Try it
The entries contain pictures, which should not appear in the copy; everything else must be reproduced exactly.

Dataset Block Start

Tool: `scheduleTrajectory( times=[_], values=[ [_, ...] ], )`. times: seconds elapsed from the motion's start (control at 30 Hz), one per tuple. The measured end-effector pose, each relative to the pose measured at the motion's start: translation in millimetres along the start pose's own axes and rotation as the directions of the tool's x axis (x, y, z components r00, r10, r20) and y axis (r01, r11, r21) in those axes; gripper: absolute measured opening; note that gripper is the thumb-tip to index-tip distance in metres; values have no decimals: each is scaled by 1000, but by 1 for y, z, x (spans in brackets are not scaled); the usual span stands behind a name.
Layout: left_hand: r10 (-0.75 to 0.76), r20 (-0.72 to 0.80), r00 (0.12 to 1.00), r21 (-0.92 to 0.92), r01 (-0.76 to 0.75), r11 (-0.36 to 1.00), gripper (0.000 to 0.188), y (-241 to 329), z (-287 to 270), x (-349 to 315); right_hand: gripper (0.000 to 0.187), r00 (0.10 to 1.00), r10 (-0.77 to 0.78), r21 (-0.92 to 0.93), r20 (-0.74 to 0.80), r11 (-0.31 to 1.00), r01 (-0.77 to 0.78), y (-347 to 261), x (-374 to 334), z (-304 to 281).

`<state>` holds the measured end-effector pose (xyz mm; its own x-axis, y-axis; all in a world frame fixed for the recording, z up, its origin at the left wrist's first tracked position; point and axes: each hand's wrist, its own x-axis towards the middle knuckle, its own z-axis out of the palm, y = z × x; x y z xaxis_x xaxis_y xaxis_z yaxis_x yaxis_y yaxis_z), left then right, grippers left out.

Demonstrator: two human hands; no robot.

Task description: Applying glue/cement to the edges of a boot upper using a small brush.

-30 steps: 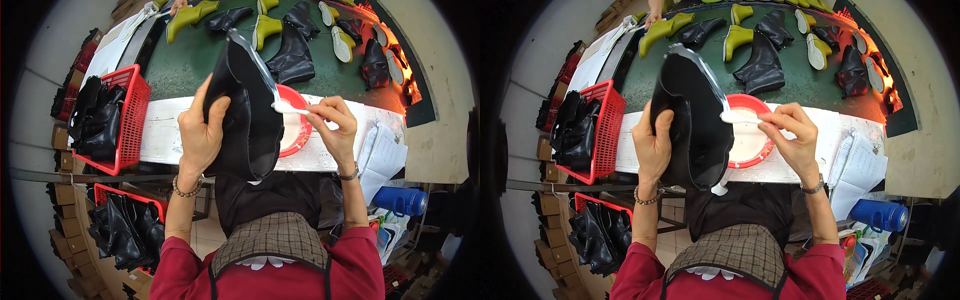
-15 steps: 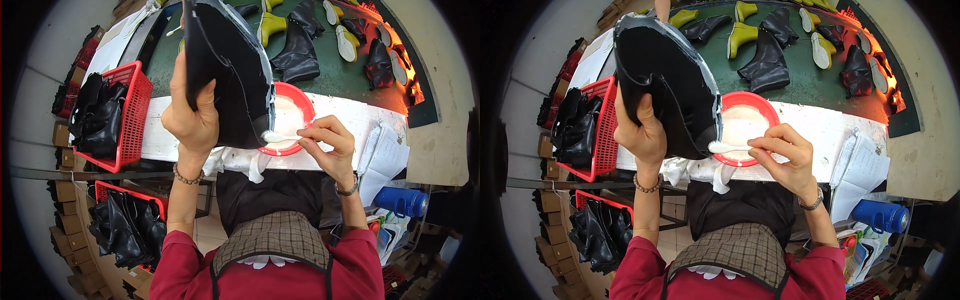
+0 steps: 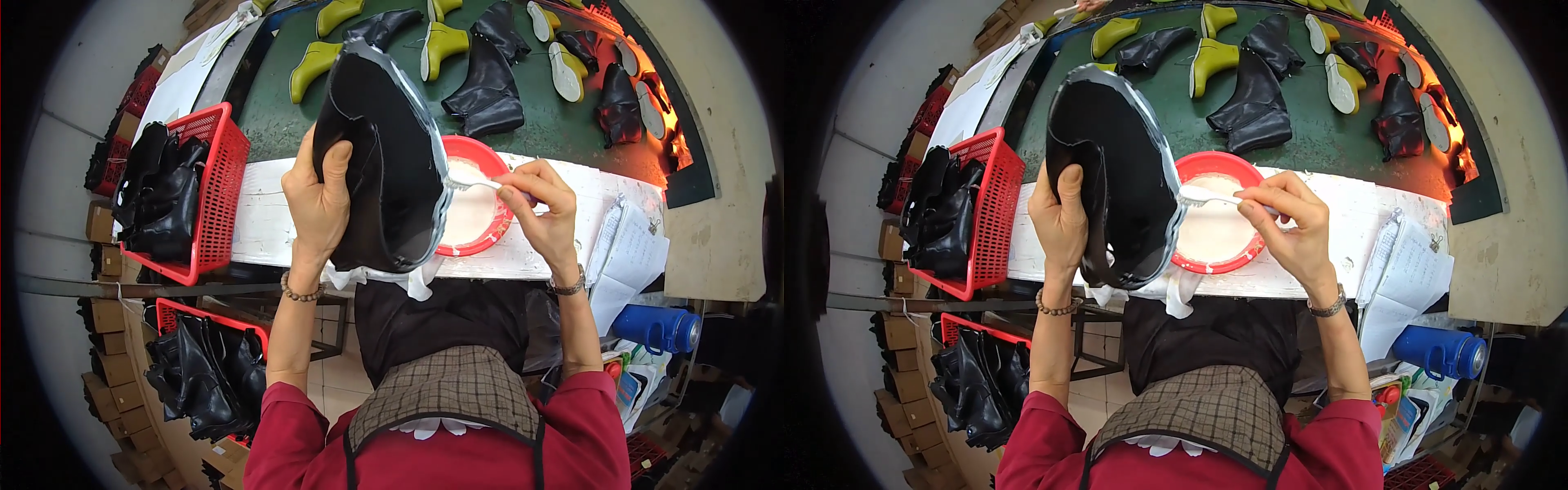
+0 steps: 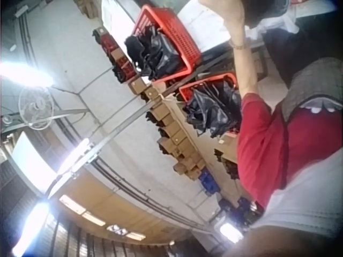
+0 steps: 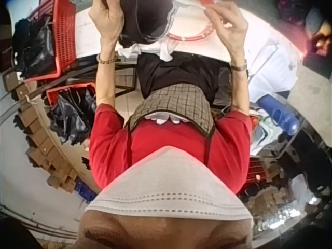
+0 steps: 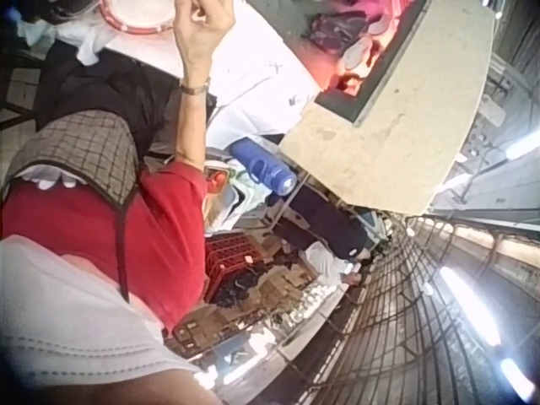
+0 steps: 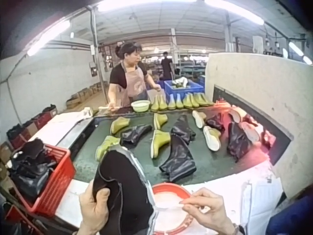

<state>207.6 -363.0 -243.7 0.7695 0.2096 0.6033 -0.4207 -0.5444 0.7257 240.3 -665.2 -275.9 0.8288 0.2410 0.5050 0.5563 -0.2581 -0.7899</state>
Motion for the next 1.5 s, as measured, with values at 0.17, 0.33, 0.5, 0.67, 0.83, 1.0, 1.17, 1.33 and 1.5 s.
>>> scheduleTrajectory(
  times=[0.17, 0.33, 0.5, 0.67, 0.83, 1.0, 1.17, 1.33, 1.5],
  values=[
    [-234, 186, 954, -126, 260, 957, 58, -2, -15, -6, 13, 999, 34, -199, 33, 980, -27, 9, 10, -5],
    [-242, 472, 848, -392, 448, 804, 57, -1, -35, -30, 7, 928, 8, -727, 374, 624, 287, 40, 3, 12],
    [-254, 468, 846, -417, 465, 781, 57, -7, -55, -37, 10, 956, 82, -646, 283, 753, 127, 32, 2, -3],
    [-277, 491, 826, -443, 511, 737, 57, -12, -55, -52, 15, 989, 103, -246, 107, 967, -74, 5, 14, -12],
    [-282, 521, 806, -474, 547, 690, 56, -16, -42, -47, 18, 962, -215, -106, 167, 966, 234, -5, 31, -1],
    [-294, 512, 807, -507, 561, 654, 56, -21, -60, -59, 18, 966, -142, -157, 214, 972, 177, -1, 12, -20],
    [-301, 535, 789, -532, 592, 605, 56, -26, -42, -59, 16, 960, -151, -124, 237, 975, 184, -4, 25, -7],
    [-305, 560, 770, -555, 623, 551, 56, -24, -38, -69, 13, 921, -282, -77, 271, 947, 312, -9, 50, 7],
    [-320, 560, 764, -580, 637, 508, 55, -24, -40, -83, 14, 895, -369, -170, 252, 893, 416, -23, 65, 13]
  ],
)
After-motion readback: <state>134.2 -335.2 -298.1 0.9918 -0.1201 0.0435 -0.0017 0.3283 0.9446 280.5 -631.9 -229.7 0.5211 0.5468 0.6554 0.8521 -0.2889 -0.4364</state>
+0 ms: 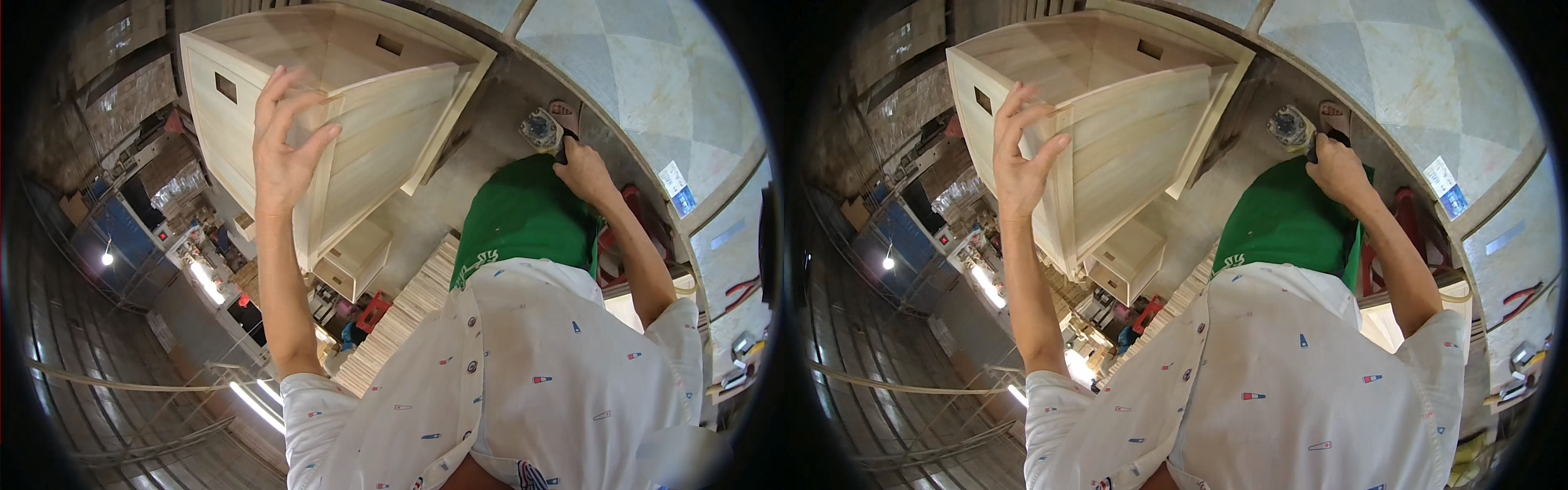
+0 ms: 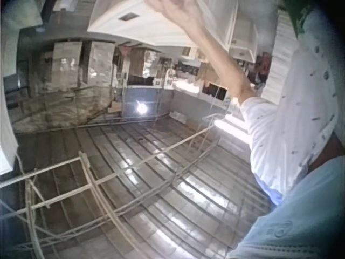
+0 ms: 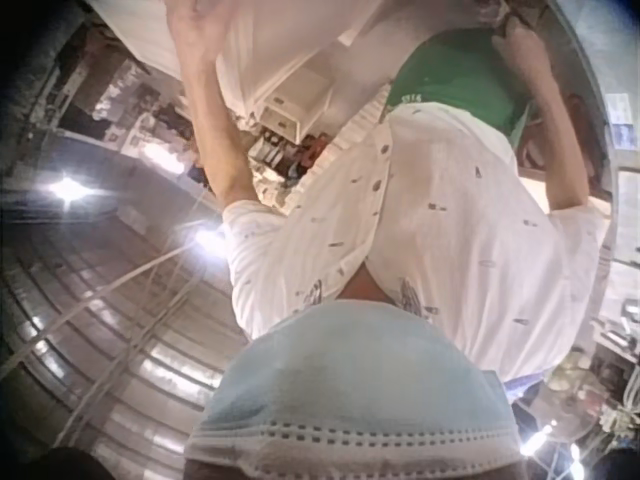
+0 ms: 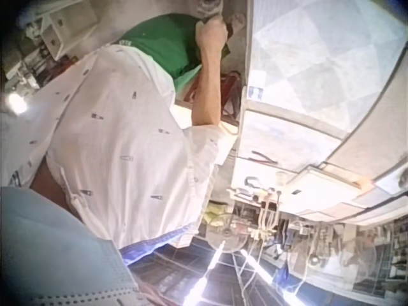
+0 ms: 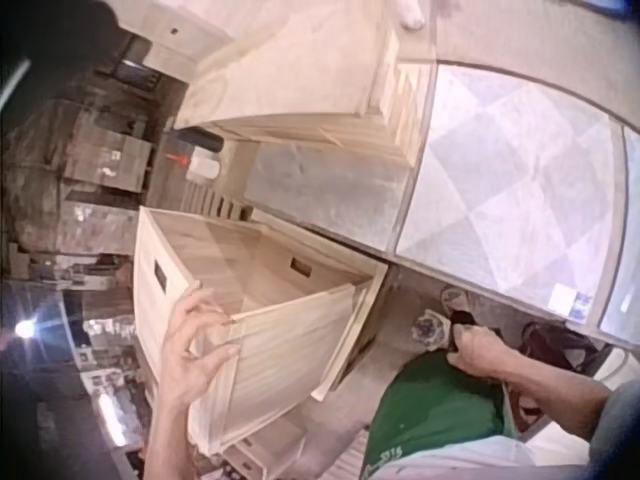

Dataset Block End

Written answer
Tool: `scheduleTrajectory( times=[_], values=[ [_, ...] ], )`. times: seconds elapsed from the motion's start (control at 30 Hz), one per tuple. The measured end-effector pose, each relative to the pose measured at the motion's start: translation in millimetres along the start pose's own axes and rotation as the directions of the tool's x axis (x, y, z components r00, r10, r20) and y axis (r01, r11, r21) in those axes; gripper: absolute measured opening; note that gripper is the thumb-tip to index-tip distance in metres; values have no decimals: each is scaled by 1000, but by 1 for y, z, x (spans in brackets are not scaled); the usual span stands behind a name.
Layout: left_hand: r10 (-0.75 to 0.76), r20 (-0.72 to 0.80), r00 (0.12 to 1.00), r21 (-0.92 to 0.92), r01 (-0.76 to 0.75), r11 (-0.36 to 1.00), gripper (0.000 to 0.188), y (-241 to 329), z (-287 to 270), x (-349 to 315); right_hand: gripper (0.000 to 0.187), r00 (0.10 to 1.00), r10 (-0.77 to 0.78), r21 (-0.92 to 0.93), r20 (-0.74 to 0.80), r11 (-0.31 to 1.00), r01 (-0.77 to 0.78), y (-347 to 261), x (-374 to 334), z (-304 to 281).

`<state>` holds the measured end-effector pose (xyz mm; its own x-axis, y-axis; all in a world frame fixed for the recording, z up, its origin at the left wrist's first tracked position; point and axes: each hand's wrist, its own x-axis towards the middle knuckle, its own z-axis out of the palm, y = z × x; x y z xaxis_x xaxis_y xaxis_z yaxis_x yaxis_y yaxis_z), left then right, grippers left out.

Demonstrator: two human hands; no robot.

Task description: Applying glue/cement to the edges of a boot upper using a small brush.

-30 steps: 
-15 steps: 
+0 steps: 
+0 steps: 
+0 steps: 
+0 steps: 
+0 steps: 

<state>207.6 -363.0 -243.7 0.7695 0.2096 0.6033 -0.4207 -0.5444 0.7257 240.3 -665.2 -275.9 0.8288 0.2410 0.5050 0.5563 -0.2581 -0.7899</state>
Motion for the next 1.5 s, as measured, with values at 0.17, 0.33, 0.5, 0.67, 0.83, 1.0, 1.17, 1.33 and 1.5 s.
>>> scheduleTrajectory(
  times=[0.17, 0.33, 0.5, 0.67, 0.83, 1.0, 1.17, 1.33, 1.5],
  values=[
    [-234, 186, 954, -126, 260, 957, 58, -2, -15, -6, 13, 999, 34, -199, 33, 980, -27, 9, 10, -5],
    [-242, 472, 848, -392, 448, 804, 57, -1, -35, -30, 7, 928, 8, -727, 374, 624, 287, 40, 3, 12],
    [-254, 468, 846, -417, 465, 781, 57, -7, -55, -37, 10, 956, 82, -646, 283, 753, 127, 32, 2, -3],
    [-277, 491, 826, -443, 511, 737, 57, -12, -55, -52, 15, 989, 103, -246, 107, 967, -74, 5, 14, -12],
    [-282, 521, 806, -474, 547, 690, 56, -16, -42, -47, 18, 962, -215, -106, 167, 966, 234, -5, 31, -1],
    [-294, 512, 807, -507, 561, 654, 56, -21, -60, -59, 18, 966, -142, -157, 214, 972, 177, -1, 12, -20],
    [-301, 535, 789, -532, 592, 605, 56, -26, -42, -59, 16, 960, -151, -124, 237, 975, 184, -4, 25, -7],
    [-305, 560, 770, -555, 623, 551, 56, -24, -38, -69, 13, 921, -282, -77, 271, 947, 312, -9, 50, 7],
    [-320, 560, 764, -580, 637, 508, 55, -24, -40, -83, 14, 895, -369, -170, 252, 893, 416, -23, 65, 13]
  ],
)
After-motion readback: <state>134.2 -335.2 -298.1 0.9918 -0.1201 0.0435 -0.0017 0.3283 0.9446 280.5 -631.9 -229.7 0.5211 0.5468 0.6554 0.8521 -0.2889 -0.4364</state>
+0 ms: 
+0 ms: 
+0 ms: 
+0 ms: 
+0 ms: 

That completes the answer to the exercise.